What about Java applications? If the x86 memory model lets you get away with things that are not guaranteed by the Java memory model (in the Java spec) there could be actual threading bugs that would be exposed by running on ARM.
Happily, I know nothing about Java's memory model.
I mostly had C in mind in my earlier comment. Yes, x86 formally guarantees patterns that are not guaranteed by the C standard. The key is that the behavior is implementation-defined, not undefined. Everyday C compilers targeting x86 have x86 memory model semantics.
So that's why I said (with the case of C in mind), no, running on a different memory model wouldn't necessarily expose bugs in the x86 target. Your program might not be portable to another implementation, but that isn't inherently a bug. (Especially given x86's more or less omnipresence in the software space, from pretty low end up to fairly high end systems.)
In modern C (C11 and newer) you would prefer developers use portable memory constructs such as atomic_store_explicit or atomic_load_explicit with some particular memory_order semantics. These are specified in §7.17.3 "Order and consistency." (The C17 publication of the same section might be more clear, I just wanted to illustrate the C language has had portable constructs for this since the 2011 version.) Of course, it is possible that developers use more relaxed semantics than are actually (portably) valid, and it happens to work on x86 just like code that doesn't use C11 memory model atomics.
(And the vast majority of developers should be using higher level constructs like mutexes or rwlocks or existing lock-free data structure libraries, such as ConcurrencyKit[1], instead of messing with complicated memory semantics. I suppose the same is true in Java land.)
In C land, there are starting to be nice tools to detect these kind of things explicitly rather than just observing memory corruption on ARM, such as KTSAN and KCSAN. I don't know if Java has anything similar.
Anyway, I don't know if any of that is useful to you. Sorry for the wall of text.
Do you happen to know of any studies or benchmarks that show how much of a difference in performance there is between strong and relaxed memory consistency models for real-world workloads?

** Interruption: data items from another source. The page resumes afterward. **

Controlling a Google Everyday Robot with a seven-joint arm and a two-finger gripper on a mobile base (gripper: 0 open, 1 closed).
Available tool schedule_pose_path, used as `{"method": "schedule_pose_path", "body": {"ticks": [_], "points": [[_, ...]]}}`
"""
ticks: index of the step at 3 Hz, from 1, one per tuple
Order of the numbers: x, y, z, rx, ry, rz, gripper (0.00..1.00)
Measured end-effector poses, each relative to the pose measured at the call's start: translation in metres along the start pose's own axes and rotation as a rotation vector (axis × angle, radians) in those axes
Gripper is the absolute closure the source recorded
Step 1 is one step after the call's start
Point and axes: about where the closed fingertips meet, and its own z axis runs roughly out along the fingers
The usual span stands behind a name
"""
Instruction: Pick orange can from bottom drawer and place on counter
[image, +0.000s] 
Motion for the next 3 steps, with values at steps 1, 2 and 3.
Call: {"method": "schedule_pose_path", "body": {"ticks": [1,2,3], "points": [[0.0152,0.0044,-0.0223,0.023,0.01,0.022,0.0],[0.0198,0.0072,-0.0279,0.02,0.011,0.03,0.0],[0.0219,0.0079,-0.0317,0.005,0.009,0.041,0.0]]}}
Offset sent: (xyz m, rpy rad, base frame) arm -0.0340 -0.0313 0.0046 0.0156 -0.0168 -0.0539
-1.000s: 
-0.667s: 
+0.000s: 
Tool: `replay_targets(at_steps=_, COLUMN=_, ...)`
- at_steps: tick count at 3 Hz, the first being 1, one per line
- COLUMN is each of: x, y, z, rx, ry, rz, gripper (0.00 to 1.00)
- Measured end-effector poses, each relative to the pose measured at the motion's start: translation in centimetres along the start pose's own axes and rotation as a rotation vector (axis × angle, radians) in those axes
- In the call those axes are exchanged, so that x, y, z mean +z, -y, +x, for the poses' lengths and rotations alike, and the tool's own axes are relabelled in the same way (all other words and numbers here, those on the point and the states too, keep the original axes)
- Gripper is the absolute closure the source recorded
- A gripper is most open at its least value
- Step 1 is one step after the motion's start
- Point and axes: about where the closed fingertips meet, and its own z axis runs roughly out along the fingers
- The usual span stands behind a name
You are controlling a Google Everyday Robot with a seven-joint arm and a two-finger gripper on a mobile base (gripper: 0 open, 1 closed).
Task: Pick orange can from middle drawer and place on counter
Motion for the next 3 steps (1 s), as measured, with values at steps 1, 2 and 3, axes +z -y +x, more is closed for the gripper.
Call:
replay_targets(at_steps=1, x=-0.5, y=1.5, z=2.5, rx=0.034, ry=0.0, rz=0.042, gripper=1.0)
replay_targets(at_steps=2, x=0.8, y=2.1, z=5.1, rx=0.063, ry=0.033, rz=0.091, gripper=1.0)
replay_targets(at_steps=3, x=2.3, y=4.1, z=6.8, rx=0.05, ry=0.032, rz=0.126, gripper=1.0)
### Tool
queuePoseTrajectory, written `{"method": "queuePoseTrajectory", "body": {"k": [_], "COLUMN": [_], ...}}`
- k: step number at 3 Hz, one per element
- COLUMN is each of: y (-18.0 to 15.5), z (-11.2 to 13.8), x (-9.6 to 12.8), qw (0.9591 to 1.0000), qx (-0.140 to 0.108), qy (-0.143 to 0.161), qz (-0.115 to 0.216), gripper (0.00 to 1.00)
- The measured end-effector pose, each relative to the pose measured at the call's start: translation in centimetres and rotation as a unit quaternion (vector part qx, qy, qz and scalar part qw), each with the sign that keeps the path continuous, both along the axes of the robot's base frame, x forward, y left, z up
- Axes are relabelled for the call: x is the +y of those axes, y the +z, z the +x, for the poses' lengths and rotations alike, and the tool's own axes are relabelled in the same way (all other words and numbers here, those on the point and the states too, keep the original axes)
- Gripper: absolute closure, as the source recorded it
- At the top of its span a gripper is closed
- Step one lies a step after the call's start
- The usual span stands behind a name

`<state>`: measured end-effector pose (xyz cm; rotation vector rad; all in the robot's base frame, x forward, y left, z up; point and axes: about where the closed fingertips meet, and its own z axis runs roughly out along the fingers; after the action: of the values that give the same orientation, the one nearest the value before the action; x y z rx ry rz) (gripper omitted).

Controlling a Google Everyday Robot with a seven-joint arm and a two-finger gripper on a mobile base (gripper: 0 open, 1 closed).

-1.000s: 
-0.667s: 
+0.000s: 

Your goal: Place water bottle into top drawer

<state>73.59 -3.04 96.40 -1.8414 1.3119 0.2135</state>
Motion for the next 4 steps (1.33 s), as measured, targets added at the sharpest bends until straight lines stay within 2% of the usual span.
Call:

It's something that I've been curious about for a while.
One upside of code increasingly being written in languages that are predominantly single threaded like Python/JS is that these issues do not matter as much.
In the case of Scylla, we run on the Seastar engine, which runs single-threaded per core because it is very "greedy." Hence the CPU being pegged at 100%. It wasn't thrashing. We just squeezed everything we could out of it.
We do parallelism across CPUs and nodes. We run single-threaded to get the most out of a CPU in a shared-nothing architecture. Many single-threaded apps aren't written to really take advantage of all a CPU has to offer. But there are also prices to pay to run multi-threaded; context switches, etc.
Not having (thread-level) parallelism encourages designs with small, well defined interfaces where data crosses threads. In a typical NodeJS server setup with one load balancer and a number of node processes that don't know about each other you will experience fewer concurrency bugs and care less about NUMA than in the equivalent ASP.NET app (requests scheduled onto a thread pool, code can share resources at will).
Of course sometimes "small interface" isn't really viable from a performance standpoint and you want a well-engineered multicore application with lots of shared data, and you just can't do that with JS or Python (or at least it's very hard). That's a good reason to choose a different language.